In its periodic meeting held in Jeddah on Tuesday, the SAFF made a number of decisions related to squad players registration and eligibility. Teams will now be allowed to register a maximum of 28 players in their league squad, down from 33 players this season. The quota of foreign players per team was kept at seven without restrictions on nationalities, while two additional squad berths have been designated for Saudi-born foreign players.
Young Saudi talents are set to benefit from the new regulations with the SAFF announcing that clubs will be required to include five U-23 Saudi players in their 28-man squads for the league.
New transfer regulations coming into effect at the start of the 2019-20 season stipulate that foreign players cannot be signed unless the national team of the member association they belong to is ranked 100th or higher in the FIFA rankings at the time of the player joining a Saudi club.

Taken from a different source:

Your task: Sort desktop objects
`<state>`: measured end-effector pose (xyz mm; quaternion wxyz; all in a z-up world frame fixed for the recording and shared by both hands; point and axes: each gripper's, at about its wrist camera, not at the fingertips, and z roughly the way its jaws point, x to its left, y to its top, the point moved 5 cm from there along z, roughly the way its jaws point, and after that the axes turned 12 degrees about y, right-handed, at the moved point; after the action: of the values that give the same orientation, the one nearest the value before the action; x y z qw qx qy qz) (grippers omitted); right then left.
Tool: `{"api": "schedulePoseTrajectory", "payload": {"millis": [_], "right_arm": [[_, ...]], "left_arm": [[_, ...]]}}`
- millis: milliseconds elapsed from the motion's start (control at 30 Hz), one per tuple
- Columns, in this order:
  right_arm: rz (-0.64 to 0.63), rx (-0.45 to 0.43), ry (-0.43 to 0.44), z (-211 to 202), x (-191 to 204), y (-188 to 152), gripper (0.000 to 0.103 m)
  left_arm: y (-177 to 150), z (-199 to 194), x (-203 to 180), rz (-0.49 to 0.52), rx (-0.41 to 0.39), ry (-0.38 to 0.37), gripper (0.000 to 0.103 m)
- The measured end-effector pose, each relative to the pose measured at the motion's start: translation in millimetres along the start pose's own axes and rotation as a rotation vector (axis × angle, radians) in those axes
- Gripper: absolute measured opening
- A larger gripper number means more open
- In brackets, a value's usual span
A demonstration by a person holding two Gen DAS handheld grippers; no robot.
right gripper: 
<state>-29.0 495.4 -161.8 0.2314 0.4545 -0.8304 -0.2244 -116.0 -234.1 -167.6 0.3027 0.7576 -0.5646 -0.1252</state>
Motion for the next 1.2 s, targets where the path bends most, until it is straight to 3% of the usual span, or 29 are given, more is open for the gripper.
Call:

The rule is meant to increase the level of foreign talent brought into the league.
Out of 98 foreign players active in the Saudi Pro League this season, only three come from nations ranked 100 or below: Libya’s Muaid Ellafi at Al-Shabab, Kuwait’s Fahd Al-Ansari at Al-Ittihad and Burundi’s Cedric Amiss at Al-Tawoun.
Foreign referees officiated 113 matches in the Saudi Pro League this season — 62 percent of the fixtures — which is higher than any previous season in the competition’s history. This drop in Saudi referees numbers has prompted the SAFF to launch of a specialized independent organization to develop Saudi referees.
The organization will serve as a supporting body to the SAFF’s refereeing committee, with its objectives including raising referees’ wages to match global standards, creating development and training programs to improve competency levels of Saudi referees and conducting annual reviews of referees’ performances according to the highest international standards.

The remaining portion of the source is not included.